Se está poniendo de moda entre las grandes figuras, y a veces entre las demás, no determinar el programa que van a interpretar. Así resulta que cuando llenan la sala lo hacen por su nombre, y no por el de quienes han compuesto la música interpretada. Sin duda, este es un riesgo, para quienes preferimos a uno u otro compositor, pero lo aceptamos y aguardamos la sorpresa. Katia Buniatishvili nos ha sorprendido con otro enfoque: publicar con antelación el programa y luego, pocos días antes, modificarlo. En un caso así, por ejemplo, no afecta demasiado cambiar la tercera Suite francesa por la cuarta, o la primera Mazurka por la segunda; pero anunciar dos magníficas Sonatas de Beethoven y luego no tocar ninguna es algo que merece ser, por lo menos, tenido en cuenta. Y no es baladí, ya que la gran valía de cualquier pianista se demuestra tocando las Sonatas de Beethoven, y no las Gimnopedies de Satie.
También es representativa, por lo general, la estructura del programa y las obras escogidas, porque suele dar una impresión más o menos certera de la profundidad artística que va a acontecer. Indudablemente, requiere mayor compromiso artístico abordar un par de sonatas de Beethoven que una serie de piezas cortas inconexas, más aún cuando se trata de paráfrasis o arreglos de otras que ya eran perfectas anteriormente. Y es que este era el programa de Buniatishvili, en suma, una colección de propinas inconexas, interrumpida constantemente por toses, estornudos y quejidos.
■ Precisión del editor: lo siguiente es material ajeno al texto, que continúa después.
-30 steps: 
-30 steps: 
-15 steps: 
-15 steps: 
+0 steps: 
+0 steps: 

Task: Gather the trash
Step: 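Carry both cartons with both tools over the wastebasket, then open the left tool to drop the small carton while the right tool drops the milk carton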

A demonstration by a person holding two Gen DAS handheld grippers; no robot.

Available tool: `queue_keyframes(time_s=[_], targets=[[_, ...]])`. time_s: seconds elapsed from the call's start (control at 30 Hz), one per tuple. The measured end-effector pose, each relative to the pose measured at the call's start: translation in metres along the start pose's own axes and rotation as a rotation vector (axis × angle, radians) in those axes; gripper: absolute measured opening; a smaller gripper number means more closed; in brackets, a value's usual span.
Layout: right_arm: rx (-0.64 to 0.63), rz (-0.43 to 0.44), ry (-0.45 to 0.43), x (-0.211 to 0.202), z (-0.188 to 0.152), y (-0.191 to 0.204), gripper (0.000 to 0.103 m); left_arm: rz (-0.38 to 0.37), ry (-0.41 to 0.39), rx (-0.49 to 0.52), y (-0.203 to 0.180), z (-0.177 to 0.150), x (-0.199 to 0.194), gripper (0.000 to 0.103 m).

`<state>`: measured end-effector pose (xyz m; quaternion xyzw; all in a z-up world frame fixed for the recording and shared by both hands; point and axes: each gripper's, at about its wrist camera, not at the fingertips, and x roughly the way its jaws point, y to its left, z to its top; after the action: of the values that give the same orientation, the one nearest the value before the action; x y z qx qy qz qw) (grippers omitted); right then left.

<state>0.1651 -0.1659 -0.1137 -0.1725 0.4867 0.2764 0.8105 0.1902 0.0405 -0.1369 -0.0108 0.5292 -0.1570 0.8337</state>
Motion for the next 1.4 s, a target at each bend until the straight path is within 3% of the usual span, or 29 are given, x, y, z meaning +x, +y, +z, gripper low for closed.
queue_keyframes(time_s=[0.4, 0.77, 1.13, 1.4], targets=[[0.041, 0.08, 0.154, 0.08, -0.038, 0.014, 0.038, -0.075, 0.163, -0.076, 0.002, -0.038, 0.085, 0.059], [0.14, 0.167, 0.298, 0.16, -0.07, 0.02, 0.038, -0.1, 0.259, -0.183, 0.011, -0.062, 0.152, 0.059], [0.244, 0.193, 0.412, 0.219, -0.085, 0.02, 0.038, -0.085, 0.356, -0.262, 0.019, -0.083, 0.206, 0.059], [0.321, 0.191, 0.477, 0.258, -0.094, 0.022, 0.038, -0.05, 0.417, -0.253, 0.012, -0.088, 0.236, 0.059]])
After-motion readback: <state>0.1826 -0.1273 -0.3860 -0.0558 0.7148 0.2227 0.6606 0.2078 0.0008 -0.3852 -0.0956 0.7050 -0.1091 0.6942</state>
De ahí que, artística o musicalmente el concierto no tuvo prácticamente nada destacable, pero en el nivel de entretenimiento y superficialidad resultó sobresaliente.
Se abrió el recital con dos obras de carácter melancólico, conocidas por todos: la primera Gymnopedie y el famoso Preludio núm. 4 de Chopin. Nada extraordinario aconteció en la primera obra, y tampoco en la segunda. Bien acometida respecto al tempo, ocurrió que en el pasaje agitado se perdió la limpieza del discurso, prefiriéndose una explosión de velocidad y sonido brumoso a la exaltación clara de un dolor explosivo. El naufragio comenzó a sentirse inmediatamente después, durante una interpretación del Scherzo núm. 3 en la que no fuimos capaces de percibir una línea clara y limpia –todo el discurso atormentado por una velocidad inaudita, un excesivo uso del pedal y un fraseo sin trazado ni intención. Tampoco percibimos una variación dinámica. En definitiva, faltaron los detalles más elementales a los que en cualquier conservatorio se pone una atención exquisita; es inevitable preguntarse “¿por qué no se están teniendo en cuenta estos parámetros fundamentales?”